WHAT TO DO: Give the lines below again exactly, starting with the line that holds "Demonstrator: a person" and going on through the line that holds "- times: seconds".

DATASET EXTRACT:
-=-=-=-=-
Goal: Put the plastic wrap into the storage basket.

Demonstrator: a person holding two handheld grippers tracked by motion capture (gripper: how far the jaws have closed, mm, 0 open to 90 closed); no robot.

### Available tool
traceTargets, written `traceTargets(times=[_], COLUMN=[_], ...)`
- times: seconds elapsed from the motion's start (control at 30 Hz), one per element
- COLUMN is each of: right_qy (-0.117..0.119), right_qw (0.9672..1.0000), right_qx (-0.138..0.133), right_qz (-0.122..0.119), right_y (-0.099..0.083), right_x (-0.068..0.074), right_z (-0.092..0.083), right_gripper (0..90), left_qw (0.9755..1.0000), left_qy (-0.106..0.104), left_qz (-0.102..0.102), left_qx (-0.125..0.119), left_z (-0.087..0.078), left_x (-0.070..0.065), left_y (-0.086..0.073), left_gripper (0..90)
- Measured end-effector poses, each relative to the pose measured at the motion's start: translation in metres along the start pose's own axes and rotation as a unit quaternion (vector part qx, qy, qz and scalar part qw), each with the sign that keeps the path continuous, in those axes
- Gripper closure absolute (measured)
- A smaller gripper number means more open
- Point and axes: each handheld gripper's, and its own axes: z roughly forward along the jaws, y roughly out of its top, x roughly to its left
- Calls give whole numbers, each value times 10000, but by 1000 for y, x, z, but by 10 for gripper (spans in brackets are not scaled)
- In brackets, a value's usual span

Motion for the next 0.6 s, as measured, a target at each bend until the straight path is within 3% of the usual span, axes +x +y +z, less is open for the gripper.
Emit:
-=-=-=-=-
RESPONSE:
Demonstrator: a person holding two handheld grippers tracked by motion capture (gripper: how far the jaws have closed, mm, 0 open to 90 closed); no robot.

### Available tool
traceTargets, written `traceTargets(times=[_], COLUMN=[_], ...)`
- times: seconds elapsed from the motion's start (control at 30 Hz), one per element

There is no more to add to the answer.